**BRIEF**
Can you pull out each line of the data below that includes the word "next"?

Data items
───

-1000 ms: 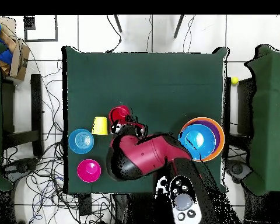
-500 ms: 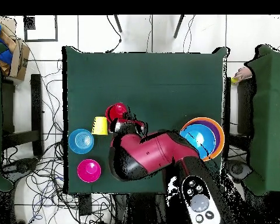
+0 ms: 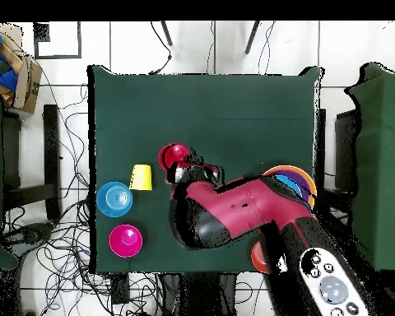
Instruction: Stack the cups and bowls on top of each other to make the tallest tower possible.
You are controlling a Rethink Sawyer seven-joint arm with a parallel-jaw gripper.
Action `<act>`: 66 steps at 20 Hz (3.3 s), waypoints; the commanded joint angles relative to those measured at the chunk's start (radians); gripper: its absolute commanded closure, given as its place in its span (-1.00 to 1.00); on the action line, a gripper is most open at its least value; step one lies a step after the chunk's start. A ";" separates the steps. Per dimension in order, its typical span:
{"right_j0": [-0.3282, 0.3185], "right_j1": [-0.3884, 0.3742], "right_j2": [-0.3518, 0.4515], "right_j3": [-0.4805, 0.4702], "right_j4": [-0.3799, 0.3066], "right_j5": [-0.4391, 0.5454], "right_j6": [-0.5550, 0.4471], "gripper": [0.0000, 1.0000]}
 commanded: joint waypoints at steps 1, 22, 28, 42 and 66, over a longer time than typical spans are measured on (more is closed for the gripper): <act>-0.129 -0.056 0.284 0.012 0.130 0.284 -0.461 1.00; -0.305 -0.011 0.314 0.048 -0.027 0.208 -0.507 1.00; -0.332 0.039 0.289 0.059 -0.107 0.152 -0.482 1.00; -0.406 0.157 0.305 0.014 -0.220 0.185 -0.546 1.00; -0.607 -0.030 0.641 0.096 0.104 0.396 -0.607 1.00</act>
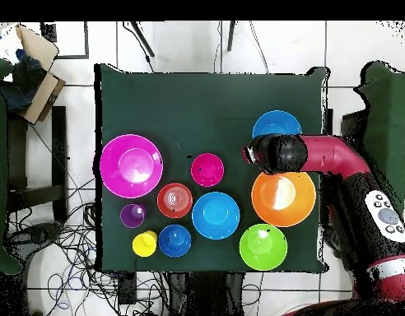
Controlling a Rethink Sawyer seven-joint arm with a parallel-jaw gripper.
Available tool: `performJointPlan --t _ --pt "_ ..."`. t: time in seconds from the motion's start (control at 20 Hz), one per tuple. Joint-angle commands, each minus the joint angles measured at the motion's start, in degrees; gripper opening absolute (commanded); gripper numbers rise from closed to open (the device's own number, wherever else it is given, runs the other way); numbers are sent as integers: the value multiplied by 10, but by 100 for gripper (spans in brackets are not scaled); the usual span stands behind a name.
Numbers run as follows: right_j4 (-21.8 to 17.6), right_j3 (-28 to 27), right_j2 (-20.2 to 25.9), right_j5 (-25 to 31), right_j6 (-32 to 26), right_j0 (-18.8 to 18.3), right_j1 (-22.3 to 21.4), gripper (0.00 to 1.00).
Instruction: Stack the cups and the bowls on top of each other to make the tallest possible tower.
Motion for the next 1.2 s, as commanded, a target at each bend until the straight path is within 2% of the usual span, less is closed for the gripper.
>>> performJointPlan --t 0.05,0.6,1.2 --pt "-24 15 -32 -35 18 16 22 100" --pt "-28 -15 -24 -42 -14 4 47 100" --pt "-36 -12 -26 -75 -10 -7 63 100"
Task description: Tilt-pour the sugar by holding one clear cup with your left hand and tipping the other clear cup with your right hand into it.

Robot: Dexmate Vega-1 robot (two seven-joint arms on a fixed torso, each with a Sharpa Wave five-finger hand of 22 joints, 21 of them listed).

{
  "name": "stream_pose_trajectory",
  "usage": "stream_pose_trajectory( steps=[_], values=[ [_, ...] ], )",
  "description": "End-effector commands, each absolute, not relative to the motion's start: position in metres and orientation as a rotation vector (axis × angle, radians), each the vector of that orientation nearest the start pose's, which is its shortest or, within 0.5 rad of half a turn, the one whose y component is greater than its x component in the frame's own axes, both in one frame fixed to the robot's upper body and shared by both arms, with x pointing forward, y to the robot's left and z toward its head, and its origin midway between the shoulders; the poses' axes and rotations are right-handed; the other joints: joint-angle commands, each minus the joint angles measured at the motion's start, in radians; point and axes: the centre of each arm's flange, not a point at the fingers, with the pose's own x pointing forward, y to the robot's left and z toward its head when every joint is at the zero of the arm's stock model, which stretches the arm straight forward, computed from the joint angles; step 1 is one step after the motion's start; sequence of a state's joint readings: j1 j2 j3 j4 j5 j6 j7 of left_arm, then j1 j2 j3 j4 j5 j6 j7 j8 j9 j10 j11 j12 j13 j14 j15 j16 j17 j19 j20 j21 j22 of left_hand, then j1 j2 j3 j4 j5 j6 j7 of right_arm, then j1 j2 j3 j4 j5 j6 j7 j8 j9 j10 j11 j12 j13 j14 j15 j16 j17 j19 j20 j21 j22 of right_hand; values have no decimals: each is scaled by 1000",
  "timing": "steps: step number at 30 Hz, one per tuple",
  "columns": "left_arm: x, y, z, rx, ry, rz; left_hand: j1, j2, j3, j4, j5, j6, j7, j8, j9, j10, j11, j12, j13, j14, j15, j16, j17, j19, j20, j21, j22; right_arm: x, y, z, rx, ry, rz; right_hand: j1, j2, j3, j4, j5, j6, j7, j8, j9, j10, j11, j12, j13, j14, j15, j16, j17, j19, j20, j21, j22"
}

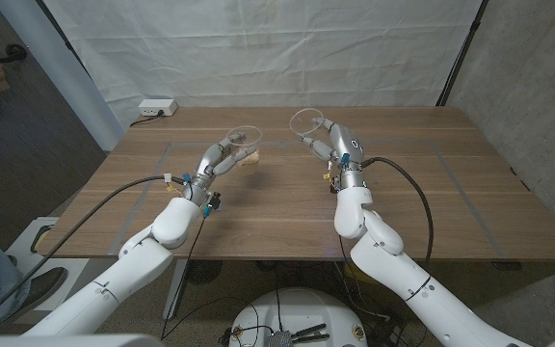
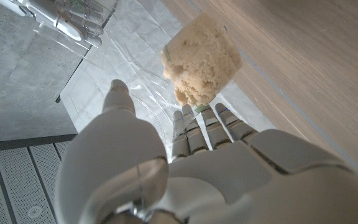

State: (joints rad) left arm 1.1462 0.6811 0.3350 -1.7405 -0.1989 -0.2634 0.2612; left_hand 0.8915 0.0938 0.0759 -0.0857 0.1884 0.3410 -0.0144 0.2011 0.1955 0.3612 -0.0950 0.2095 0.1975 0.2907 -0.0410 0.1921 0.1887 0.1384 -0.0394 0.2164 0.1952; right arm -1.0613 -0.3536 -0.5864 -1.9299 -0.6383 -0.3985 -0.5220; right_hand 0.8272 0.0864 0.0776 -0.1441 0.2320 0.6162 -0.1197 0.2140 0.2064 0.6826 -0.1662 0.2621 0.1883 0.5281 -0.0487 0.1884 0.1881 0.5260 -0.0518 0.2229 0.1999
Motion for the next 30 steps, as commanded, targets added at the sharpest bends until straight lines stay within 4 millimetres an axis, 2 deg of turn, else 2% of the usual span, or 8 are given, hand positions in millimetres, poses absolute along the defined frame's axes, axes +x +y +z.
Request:
stream_pose_trajectory(
  steps=[1,12,21,22,23,26,30],
  values=[
    [556,263,-63,389,-711,-100,0,1,-3,-6,0,1,-4,7,3,-2,-6,-6,5,-4,-35,0,1,-12,-32,-8,-2,535,-127,-54,-699,-700,-356,10,21,20,28,0,55,-50,-1,2,-3,-1,-1,4,-10,-129,-3,6,-4,-110,-4,3],
    [557,263,-64,408,-700,-106,-5,-3,-9,-3,-2,5,-11,8,3,-3,-5,-5,5,-6,-37,1,1,7,-56,1,-4,548,-137,-69,-618,-626,-340,4,22,17,33,-6,42,-38,-7,2,-16,16,-8,4,-17,-124,-3,7,-7,-109,-5,2],
    [558,263,-66,413,-689,-98,-10,-9,-14,-2,-3,0,-9,6,2,-5,-11,-6,5,-7,-37,1,1,8,-52,1,-5,552,-135,-72,-594,-620,-335,1,23,16,34,-9,39,-35,-7,3,-19,19,-10,4,-20,-120,-3,8,-11,-106,-6,2],
    [558,263,-67,412,-687,-98,-10,-10,-14,-1,-3,-1,-9,6,2,-6,0,-6,5,-8,-36,1,1,8,-50,1,-5,553,-135,-73,-582,-626,-336,1,23,16,34,-9,39,-36,-8,3,-19,19,-10,4,-20,-119,-2,8,-11,-106,-6,2],
    [559,263,-67,412,-686,-98,-11,-9,-15,-1,-3,-2,-8,5,2,-6,-1,-6,5,-8,-35,1,1,8,-49,1,-5,553,-134,-72,-575,-628,-335,1,23,16,34,-9,39,-36,-7,3,-20,19,-11,4,-21,-120,-3,8,-11,-106,-6,2],
    [559,263,-67,409,-684,-99,-11,-9,-15,0,-2,-3,-8,5,2,-9,-7,-7,5,-8,-33,1,1,8,-48,1,-5,551,-132,-71,-570,-637,-340,1,24,16,34,-10,39,-36,-7,3,-20,18,-11,4,-23,-118,-3,8,-12,-106,-6,2],
    [559,264,-65,412,-690,-106,-10,-7,-14,0,-2,-4,-7,5,2,-8,-2,-7,5,-10,-33,1,1,8,-47,1,-5,545,-131,-72,-572,-642,-355,1,24,17,34,-11,38,-36,-7,3,-20,18,-12,4,-23,-118,-2,8,-12,-105,-6,2]
  ],
)
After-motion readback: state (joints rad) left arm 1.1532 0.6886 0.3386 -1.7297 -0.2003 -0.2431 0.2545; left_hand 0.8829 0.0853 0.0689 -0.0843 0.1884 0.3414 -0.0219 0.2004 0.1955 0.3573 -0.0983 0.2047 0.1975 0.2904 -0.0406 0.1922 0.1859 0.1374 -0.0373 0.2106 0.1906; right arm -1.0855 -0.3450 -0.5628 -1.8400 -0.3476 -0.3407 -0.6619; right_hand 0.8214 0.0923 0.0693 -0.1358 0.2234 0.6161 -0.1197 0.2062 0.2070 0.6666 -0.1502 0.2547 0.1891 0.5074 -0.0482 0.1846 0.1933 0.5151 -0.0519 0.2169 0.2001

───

**RESPONSE**
Motion for the next 1.2 s, as commanded, a target at each bend until the straight path is within 2% of the usual span, less is closed for the gripper.
Motion for the next 30 steps, as commanded, targets added at the sharpest bends until straight lines stay within 4 millimetres an axis, 2 deg of turn, else 2% of the usual span, or 8 are given, hand positions in millimetres, poses absolute along the defined frame's axes, axes +x +y +z.

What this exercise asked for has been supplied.